## WORK ORDER
Set down the records once more, please, exactly and with the pictures left out.

(Extracted data entries)
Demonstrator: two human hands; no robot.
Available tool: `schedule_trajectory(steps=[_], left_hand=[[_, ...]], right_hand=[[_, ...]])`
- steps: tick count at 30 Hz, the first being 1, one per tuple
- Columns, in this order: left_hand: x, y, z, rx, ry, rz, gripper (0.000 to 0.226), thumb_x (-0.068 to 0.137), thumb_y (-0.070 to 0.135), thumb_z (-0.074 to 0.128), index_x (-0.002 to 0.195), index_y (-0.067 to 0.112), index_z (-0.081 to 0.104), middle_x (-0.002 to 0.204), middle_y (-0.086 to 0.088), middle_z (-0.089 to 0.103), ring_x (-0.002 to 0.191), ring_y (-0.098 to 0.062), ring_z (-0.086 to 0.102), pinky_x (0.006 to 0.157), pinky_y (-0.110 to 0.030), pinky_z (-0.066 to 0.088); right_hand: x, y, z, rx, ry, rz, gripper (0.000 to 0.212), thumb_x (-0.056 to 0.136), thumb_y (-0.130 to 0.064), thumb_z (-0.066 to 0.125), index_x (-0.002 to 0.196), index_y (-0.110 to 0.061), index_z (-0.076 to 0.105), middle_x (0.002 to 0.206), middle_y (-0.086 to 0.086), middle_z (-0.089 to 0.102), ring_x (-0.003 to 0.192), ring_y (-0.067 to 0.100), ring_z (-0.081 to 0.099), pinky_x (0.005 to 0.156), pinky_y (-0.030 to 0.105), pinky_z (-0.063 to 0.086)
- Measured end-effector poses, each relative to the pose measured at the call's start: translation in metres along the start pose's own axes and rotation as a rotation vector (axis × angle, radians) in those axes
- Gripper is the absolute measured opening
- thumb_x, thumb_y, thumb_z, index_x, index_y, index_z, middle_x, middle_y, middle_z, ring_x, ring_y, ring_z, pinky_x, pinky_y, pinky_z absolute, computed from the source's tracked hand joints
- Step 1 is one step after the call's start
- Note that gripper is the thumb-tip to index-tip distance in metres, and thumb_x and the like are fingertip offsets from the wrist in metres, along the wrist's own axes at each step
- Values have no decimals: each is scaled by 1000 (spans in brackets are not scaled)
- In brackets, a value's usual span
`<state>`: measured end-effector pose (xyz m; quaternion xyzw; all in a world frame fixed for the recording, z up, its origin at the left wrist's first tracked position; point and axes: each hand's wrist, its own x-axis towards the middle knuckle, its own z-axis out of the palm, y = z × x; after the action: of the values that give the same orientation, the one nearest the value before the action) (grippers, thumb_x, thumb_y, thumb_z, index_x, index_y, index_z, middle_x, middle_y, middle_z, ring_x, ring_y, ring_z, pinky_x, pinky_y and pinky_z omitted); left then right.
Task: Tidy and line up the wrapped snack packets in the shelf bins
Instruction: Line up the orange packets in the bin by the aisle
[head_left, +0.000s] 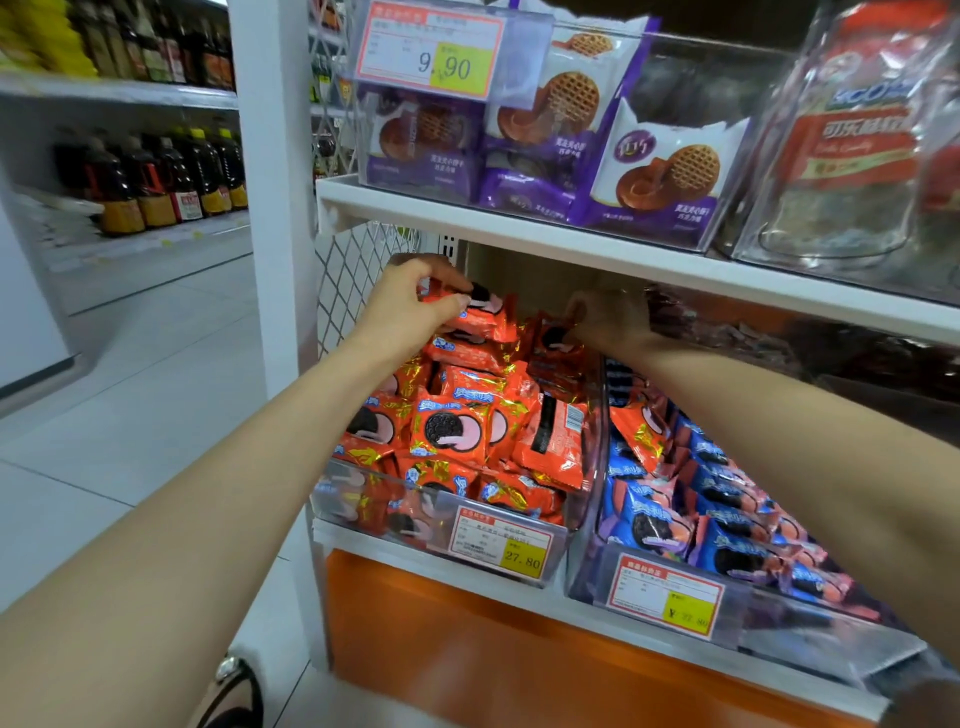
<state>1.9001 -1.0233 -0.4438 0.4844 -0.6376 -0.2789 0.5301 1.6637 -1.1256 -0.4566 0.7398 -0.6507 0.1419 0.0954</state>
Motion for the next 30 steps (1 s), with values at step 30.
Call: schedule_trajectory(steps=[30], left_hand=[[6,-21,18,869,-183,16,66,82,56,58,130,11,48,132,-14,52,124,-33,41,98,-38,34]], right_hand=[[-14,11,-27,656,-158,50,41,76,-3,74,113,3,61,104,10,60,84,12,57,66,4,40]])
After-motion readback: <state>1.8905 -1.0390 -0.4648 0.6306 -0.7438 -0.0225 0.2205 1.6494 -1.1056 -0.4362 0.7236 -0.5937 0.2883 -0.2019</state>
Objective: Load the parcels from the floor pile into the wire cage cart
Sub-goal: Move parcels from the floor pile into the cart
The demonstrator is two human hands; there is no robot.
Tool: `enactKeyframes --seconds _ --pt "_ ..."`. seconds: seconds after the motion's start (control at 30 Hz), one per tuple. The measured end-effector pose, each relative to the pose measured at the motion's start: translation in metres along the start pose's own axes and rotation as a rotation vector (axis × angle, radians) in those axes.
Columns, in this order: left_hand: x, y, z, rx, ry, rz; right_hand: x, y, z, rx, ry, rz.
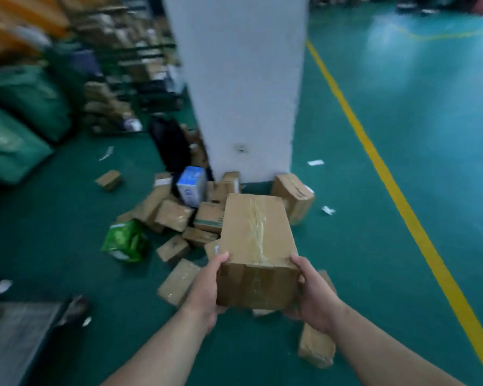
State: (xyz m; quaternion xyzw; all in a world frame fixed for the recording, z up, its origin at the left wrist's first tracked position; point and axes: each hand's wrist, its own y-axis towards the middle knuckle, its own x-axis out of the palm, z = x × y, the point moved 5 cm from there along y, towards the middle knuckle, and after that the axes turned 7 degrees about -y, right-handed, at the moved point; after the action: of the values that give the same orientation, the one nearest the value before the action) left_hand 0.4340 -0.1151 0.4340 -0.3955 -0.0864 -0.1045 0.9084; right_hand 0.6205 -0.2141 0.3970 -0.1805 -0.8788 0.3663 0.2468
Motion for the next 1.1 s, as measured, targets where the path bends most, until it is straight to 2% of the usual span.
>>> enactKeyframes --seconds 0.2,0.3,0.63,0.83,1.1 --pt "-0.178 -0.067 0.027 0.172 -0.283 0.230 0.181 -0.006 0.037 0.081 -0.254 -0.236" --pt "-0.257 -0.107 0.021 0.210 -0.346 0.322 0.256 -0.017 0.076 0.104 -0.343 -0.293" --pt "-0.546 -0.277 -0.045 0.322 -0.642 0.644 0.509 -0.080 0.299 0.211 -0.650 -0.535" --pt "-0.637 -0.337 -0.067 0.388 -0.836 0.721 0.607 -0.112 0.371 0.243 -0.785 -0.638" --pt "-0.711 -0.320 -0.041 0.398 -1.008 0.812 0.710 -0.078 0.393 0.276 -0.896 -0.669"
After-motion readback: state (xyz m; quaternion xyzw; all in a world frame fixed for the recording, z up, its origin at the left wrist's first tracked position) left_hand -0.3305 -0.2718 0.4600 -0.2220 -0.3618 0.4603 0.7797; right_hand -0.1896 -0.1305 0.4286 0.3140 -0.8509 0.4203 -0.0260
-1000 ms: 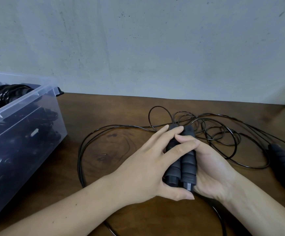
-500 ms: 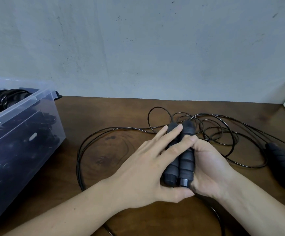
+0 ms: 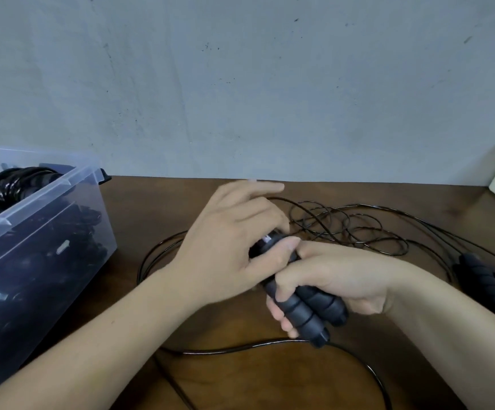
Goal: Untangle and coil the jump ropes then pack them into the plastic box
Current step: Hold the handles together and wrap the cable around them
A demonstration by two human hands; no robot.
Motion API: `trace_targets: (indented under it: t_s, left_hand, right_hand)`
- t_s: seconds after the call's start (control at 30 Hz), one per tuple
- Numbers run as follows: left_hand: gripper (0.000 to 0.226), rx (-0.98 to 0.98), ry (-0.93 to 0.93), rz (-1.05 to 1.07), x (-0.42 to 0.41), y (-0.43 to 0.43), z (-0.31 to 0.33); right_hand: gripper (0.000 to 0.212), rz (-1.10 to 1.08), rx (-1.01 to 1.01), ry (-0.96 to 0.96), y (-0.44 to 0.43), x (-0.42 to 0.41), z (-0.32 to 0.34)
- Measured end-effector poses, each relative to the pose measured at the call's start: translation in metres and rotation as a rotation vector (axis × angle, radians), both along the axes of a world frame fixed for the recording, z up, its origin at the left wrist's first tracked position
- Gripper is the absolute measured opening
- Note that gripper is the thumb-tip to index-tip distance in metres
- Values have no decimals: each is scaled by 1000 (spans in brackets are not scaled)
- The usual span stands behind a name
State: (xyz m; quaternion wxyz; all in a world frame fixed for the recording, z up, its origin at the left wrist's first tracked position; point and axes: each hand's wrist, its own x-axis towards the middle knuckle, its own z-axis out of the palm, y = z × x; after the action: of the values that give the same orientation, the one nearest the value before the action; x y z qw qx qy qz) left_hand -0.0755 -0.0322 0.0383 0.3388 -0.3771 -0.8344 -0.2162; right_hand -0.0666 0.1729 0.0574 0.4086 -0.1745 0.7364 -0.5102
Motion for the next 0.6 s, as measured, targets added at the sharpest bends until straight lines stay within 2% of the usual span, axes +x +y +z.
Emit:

## ANSWER SPACE
Demonstrator: two human hands; no robot.
Available tool: `schedule_trajectory(steps=[_], left_hand=[[_, ...]], right_hand=[[_, ...]])`
- steps: tick count at 30 Hz, the first being 1, one per tuple
- Columns, in this order: left_hand: x, y, z, rx, ry, rz, gripper (0.000 to 0.226), thumb_x (-0.068 to 0.137), thumb_y (-0.070 to 0.135), thumb_z (-0.074 to 0.128), index_x (-0.002 to 0.195), index_y (-0.067 to 0.112), index_z (-0.081 to 0.104), middle_x (-0.002 to 0.204), middle_y (-0.086 to 0.088), middle_z (-0.089 to 0.103), ring_x (-0.002 to 0.191), ring_y (-0.098 to 0.062), ring_z (-0.086 to 0.102), pinky_x (0.006 to 0.157), pinky_y (-0.110 to 0.030), pinky_z (-0.066 to 0.088); right_hand: x, y, z, rx, ry, rz, gripper (0.000 to 0.212), thumb_x (-0.056 to 0.136), thumb_y (-0.130 to 0.064), thumb_z (-0.066 to 0.125), index_x (-0.002 to 0.196), index_y (-0.110 to 0.061), index_z (-0.076 to 0.105), middle_x (0.002 to 0.206), middle_y (-0.086 to 0.086), middle_z (-0.089 to 0.102), ring_x (-0.003 to 0.192), ring_y (-0.067 to 0.100), ring_z (-0.081 to 0.099), pinky_x (0.005 to 0.156), pinky_y (-0.030 to 0.105), pinky_z (-0.063 to 0.086)
- Measured end-effector poses, each relative to the pose measured at the call's start: translation in metres along the start pose's own axes and rotation as a rotation vector (axis × angle, radians) in those axes
- Gripper is the absolute measured opening
- thumb_x, thumb_y, thumb_z, index_x, index_y, index_z, middle_x, middle_y, middle_z, ring_x, ring_y, ring_z, pinky_x, pinky_y, pinky_z absolute, computed from the source's tracked hand joints
- Step 1 is one step after the call's start
- Note that gripper is the thumb-tip to index-tip distance in metres, and thumb_x and the like are fingertip offsets from the wrist in metres, along the wrist's own axes at each step
- Values have no decimals: each is scaled by 1000 (spans in brackets are not scaled)
- In brackets, a value's usual span
`<state>`: measured end-effector pose (xyz m; quaternion xyzw; all in a world frame fixed for the recording, z up, its origin at the left wrist's first tracked position; point and axes: each hand's wrist, its own x-axis towards the middle knuckle, its own z-axis out of the palm, y = z × x; after the action: of the values that give the same orientation, the one nearest the value before the action) (grippers, thumb_x, thumb_y, thumb_z, index_x, index_y, index_z, middle_x, middle_y, middle_z, ring_x, ring_y, ring_z, pinky_x, pinky_y and pinky_z omitted); left then right.
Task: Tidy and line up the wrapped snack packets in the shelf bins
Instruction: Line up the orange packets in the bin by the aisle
[head_left, +0.000s] 
<state>1.9001 -1.0233 -0.4438 0.4844 -0.6376 -0.2789 0.5301 1.6637 -1.1256 -0.4566 0.7398 -0.6507 0.1419 0.0954</state>
Motion for the next 30 steps (1 s), with values at step 30.
Call: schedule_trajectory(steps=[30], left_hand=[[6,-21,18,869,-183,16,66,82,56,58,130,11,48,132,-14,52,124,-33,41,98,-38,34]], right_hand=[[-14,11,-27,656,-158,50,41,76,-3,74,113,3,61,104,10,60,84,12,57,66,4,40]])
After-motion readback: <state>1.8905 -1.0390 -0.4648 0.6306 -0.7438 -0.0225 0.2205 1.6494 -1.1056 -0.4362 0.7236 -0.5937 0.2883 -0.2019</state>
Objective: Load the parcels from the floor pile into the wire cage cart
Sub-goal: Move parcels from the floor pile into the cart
The demonstrator is two human hands; there is no robot.
Tool: `enactKeyframes --seconds _ --pt "_ ..."`. seconds: seconds after the motion's start (control at 30 Hz), one per tuple. The measured end-effector pose, each relative to the pose measured at the motion's start: translation in metres along the start pose's own axes and rotation as a rotation vector (axis × angle, radians) in those axes.
Columns, in this order: left_hand: x, y, z, rx, ry, rz; right_hand: x, y, z, rx, ry, rz.
State: (xyz m; quaternion xyzw; all in a world frame fixed for the recording, z up, its origin at the left wrist's first tracked position; point and axes: each hand's wrist, its own y-axis towards the middle knuckle, its own x-axis out of the palm, z = x × y, the point moved 5 cm from there along y, towards the middle knuckle, and after that the axes turned 7 degrees about -y, right-handed, at the moved point; after the action: of the values that give the same orientation, the one nearest the value before the action) left_hand 0.4340 -0.1151 0.4340 -0.3955 -0.0864 -0.1045 0.9084; right_hand 0.6205 -0.2141 0.3970 -0.1805 -0.8788 0.3663 0.2468
Motion for the next 1.1 s, as measured, targets where the path bends most, until it is straight to 2% of the usual span.
>>> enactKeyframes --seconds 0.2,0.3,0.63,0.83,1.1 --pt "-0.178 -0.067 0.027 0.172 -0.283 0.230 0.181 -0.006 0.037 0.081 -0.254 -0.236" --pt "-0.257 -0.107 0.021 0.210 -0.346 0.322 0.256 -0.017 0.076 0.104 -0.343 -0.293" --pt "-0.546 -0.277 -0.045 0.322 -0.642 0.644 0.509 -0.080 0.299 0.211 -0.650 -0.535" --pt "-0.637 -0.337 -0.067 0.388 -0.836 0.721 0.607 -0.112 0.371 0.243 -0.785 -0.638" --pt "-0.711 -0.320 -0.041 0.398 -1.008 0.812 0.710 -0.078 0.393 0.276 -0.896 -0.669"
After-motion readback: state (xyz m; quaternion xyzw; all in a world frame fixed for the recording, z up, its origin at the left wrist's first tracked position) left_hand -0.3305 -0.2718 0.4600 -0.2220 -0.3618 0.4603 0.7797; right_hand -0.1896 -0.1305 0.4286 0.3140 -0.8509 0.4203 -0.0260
-1000 ms: 
-500 ms: 
+0 ms: 
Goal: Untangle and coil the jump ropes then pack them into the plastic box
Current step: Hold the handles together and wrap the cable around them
A demonstration by two human hands; no robot.
Motion API: `trace_targets: (indented under it: t_s, left_hand, right_hand)`
- t_s: seconds after the call's start (control at 30 Hz), one per tuple
- Numbers run as follows: left_hand: gripper (0.000 to 0.226), rx (-0.98 to 0.98), ry (-0.93 to 0.93), rz (-1.05 to 1.07), x (-0.42 to 0.41), y (-0.43 to 0.43), z (-0.31 to 0.33); right_hand: gripper (0.000 to 0.212), rz (-1.10 to 1.08), rx (-1.01 to 1.01), ry (-0.96 to 0.96), y (-0.44 to 0.43), x (-0.42 to 0.41), z (-0.32 to 0.34)
- Measured end-effector poses, each relative to the pose measured at the call's start: translation in metres and rotation as a rotation vector (axis × angle, radians), both along the axes of a world frame fixed for the recording, z up, its origin at the left wrist's first tracked position
- Gripper is the absolute measured opening
- Note that gripper is the thumb-tip to index-tip distance in metres
- Values have no decimals: each is scaled by 1000 (spans in brackets are not scaled)
- The usual span stands behind a name
State: (xyz m; quaternion wxyz; all in a world frame fixed for the recording, z up, its origin at the left wrist's first tracked position; point and axes: each hand's wrist, its own x-axis towards the middle knuckle, its own z-axis out of the palm, y = z × x; after the action: of the values that give the same orientation, the one nearest the value before the action; x y z qw qx qy qz) left_hand -0.0755 -0.0322 0.0383 0.3388 -0.3771 -0.8344 -0.2162; right_hand -0.0666 0.1729 0.0574 0.4086 -0.1745 0.7364 -0.5102
Motion for the next 0.6 s, as measured, targets added at the sharpest bends until straight lines stay within 2% of the usual span, axes +x +y +z.
Emit:

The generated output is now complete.